> Task brief:
Filter the entries and keep only the lines where the string "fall" appears.

--- Extracted records ---

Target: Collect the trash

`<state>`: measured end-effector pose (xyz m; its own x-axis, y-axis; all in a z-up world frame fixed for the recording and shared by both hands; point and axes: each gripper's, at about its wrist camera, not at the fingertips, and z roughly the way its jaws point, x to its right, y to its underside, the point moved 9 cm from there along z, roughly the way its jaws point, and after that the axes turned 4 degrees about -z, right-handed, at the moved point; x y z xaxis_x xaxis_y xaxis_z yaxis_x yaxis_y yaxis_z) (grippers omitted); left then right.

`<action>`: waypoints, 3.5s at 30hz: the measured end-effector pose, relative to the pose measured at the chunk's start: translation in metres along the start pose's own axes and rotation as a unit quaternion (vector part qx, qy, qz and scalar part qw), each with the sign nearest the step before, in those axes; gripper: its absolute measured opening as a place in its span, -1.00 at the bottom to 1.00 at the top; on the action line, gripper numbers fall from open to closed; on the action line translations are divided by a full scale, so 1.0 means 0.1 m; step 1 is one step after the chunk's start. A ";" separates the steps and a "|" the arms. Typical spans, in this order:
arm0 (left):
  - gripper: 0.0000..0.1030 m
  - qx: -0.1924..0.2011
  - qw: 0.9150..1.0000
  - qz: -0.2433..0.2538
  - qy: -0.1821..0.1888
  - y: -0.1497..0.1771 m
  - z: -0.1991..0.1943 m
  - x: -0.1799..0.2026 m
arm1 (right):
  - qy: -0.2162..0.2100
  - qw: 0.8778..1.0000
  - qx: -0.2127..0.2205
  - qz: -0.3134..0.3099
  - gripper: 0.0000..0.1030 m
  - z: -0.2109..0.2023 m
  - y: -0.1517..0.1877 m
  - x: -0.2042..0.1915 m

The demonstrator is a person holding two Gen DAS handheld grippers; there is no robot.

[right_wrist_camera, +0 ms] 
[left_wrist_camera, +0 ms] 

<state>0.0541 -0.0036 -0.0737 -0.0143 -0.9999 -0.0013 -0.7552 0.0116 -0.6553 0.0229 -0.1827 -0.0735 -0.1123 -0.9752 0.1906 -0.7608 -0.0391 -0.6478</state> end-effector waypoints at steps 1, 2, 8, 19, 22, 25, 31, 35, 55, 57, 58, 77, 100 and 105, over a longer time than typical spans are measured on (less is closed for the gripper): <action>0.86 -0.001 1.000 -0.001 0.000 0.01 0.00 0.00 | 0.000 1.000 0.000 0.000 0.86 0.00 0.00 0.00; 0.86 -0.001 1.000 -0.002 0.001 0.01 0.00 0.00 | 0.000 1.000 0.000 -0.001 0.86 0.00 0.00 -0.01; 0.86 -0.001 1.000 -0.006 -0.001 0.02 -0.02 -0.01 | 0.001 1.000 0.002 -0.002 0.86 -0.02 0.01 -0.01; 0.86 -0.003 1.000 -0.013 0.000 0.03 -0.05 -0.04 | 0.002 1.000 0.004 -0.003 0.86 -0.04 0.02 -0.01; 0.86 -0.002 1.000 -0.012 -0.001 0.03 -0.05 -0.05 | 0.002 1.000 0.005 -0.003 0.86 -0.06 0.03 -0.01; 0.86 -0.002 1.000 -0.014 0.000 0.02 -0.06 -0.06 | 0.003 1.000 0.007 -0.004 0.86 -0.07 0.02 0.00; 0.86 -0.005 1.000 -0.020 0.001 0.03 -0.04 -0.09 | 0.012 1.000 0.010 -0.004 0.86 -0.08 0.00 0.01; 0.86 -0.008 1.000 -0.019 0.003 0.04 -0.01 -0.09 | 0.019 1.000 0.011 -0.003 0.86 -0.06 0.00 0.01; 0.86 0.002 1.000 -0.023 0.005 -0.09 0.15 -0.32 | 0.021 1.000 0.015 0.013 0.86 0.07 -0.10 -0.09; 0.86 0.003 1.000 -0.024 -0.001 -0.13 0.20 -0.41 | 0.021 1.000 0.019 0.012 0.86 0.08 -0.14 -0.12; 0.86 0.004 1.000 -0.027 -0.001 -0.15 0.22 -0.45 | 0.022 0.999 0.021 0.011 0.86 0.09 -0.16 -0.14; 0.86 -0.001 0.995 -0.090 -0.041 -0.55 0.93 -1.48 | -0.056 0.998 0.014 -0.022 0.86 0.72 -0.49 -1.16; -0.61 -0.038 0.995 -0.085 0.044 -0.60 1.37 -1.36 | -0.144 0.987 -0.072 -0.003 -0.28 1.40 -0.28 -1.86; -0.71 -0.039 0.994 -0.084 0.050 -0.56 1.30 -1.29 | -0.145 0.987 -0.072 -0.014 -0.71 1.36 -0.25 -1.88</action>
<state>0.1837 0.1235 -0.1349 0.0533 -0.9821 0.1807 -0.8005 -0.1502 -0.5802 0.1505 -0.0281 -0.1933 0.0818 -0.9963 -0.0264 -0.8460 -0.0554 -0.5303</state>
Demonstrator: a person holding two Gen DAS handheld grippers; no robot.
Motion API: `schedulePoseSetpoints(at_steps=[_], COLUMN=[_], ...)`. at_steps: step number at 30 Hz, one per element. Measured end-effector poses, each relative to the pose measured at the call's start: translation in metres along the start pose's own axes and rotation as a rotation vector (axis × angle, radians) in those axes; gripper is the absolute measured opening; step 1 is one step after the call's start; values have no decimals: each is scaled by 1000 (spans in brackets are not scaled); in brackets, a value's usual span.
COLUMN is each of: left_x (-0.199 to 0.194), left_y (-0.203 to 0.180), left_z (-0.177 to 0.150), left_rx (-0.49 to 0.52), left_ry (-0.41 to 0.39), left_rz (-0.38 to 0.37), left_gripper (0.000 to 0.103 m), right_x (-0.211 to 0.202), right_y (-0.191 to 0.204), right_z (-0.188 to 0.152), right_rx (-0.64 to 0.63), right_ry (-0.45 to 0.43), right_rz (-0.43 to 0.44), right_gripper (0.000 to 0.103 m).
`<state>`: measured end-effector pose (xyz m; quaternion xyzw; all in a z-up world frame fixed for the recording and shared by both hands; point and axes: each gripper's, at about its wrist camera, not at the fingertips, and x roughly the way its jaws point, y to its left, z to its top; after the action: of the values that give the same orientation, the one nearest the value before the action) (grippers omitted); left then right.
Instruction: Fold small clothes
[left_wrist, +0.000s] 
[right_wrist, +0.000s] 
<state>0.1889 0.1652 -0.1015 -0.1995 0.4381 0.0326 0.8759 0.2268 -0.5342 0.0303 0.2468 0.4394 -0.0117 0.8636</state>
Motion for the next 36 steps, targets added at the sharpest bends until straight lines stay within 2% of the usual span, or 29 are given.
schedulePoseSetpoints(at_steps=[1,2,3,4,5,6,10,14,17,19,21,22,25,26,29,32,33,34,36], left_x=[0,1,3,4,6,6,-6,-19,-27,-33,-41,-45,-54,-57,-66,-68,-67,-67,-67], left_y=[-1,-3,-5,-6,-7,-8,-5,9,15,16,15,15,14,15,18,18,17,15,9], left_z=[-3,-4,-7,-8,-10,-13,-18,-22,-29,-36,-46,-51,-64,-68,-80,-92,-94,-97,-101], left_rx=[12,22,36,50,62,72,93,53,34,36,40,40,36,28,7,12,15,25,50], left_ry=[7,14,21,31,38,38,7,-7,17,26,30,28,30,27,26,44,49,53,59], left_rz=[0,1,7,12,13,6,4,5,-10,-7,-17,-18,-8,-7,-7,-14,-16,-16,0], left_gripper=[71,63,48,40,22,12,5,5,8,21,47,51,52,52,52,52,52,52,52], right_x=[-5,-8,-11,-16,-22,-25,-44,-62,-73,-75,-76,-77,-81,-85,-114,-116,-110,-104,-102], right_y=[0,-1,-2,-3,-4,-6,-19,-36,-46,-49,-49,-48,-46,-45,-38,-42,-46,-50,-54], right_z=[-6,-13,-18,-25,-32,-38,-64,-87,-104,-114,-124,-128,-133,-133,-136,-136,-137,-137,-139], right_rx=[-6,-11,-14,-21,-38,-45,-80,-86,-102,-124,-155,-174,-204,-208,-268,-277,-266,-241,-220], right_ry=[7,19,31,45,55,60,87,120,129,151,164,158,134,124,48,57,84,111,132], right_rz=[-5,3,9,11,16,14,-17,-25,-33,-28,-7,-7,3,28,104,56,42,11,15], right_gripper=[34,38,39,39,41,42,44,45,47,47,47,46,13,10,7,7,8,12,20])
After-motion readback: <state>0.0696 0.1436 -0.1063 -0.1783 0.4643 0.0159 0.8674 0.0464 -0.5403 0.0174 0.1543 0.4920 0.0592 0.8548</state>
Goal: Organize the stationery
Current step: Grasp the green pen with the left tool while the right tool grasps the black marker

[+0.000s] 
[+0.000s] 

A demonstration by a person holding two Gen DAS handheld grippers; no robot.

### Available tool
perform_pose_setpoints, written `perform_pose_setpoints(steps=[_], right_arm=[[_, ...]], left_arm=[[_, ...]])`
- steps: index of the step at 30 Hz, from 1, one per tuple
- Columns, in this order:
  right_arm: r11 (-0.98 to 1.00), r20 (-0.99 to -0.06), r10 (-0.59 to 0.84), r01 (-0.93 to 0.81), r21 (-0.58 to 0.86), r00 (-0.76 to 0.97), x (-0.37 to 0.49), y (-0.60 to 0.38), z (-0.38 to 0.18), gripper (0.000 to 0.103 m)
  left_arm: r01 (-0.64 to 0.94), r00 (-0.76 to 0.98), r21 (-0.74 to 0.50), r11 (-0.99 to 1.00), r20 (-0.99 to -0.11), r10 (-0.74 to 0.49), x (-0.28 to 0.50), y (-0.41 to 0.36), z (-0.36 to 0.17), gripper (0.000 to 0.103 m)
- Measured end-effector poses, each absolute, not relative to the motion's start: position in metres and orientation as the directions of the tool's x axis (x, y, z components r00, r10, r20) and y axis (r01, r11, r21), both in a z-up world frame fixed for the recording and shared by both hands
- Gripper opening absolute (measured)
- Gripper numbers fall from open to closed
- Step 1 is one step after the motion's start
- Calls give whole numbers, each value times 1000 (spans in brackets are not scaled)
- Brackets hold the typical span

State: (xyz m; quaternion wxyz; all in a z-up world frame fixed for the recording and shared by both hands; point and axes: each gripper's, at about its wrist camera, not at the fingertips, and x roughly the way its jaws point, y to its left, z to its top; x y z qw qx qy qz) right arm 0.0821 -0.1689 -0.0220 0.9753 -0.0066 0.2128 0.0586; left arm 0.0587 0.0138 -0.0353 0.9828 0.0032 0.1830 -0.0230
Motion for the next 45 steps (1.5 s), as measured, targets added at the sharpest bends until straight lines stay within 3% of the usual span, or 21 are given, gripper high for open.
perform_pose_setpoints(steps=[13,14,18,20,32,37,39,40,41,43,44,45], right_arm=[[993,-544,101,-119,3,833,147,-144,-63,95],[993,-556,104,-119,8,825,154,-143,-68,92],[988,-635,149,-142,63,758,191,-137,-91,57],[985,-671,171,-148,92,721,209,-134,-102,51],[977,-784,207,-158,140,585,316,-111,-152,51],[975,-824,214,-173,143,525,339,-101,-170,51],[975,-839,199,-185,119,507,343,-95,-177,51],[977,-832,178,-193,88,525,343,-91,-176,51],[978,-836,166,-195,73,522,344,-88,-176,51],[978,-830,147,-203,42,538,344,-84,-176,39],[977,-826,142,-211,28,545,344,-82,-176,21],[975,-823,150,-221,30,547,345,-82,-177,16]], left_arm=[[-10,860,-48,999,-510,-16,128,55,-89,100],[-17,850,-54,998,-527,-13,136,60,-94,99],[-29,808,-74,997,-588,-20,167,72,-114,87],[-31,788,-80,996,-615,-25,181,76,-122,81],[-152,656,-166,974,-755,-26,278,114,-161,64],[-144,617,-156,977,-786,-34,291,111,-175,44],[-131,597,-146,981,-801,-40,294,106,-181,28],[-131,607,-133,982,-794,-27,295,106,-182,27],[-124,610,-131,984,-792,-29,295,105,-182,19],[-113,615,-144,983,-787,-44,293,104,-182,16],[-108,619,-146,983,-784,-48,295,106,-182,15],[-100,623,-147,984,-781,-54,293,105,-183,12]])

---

> Result below:
`<action>`: waypoints, 3.5s at 30hz: the measured end-effector pose, relative to the pose measured at the chunk's start: translation in metres along the start pose's own axes and rotation as a unit quaternion (vector part qx, qy, qz and scalar part qw), each with the sign nearest the step before, in those axes; gripper: its absolute measured opening as a place in its span, -1.00 at the bottom to 1.00 at the top; on the action line, gripper numbers fall from open to closed; on the action line translations are divided by a full scale, so 1.0 means 0.1 m; step 1 is one step after the chunk's start. A ";" separates the steps and a "|" the arms. Typical spans, in this order:
- Gripper numbers fall from open to closed

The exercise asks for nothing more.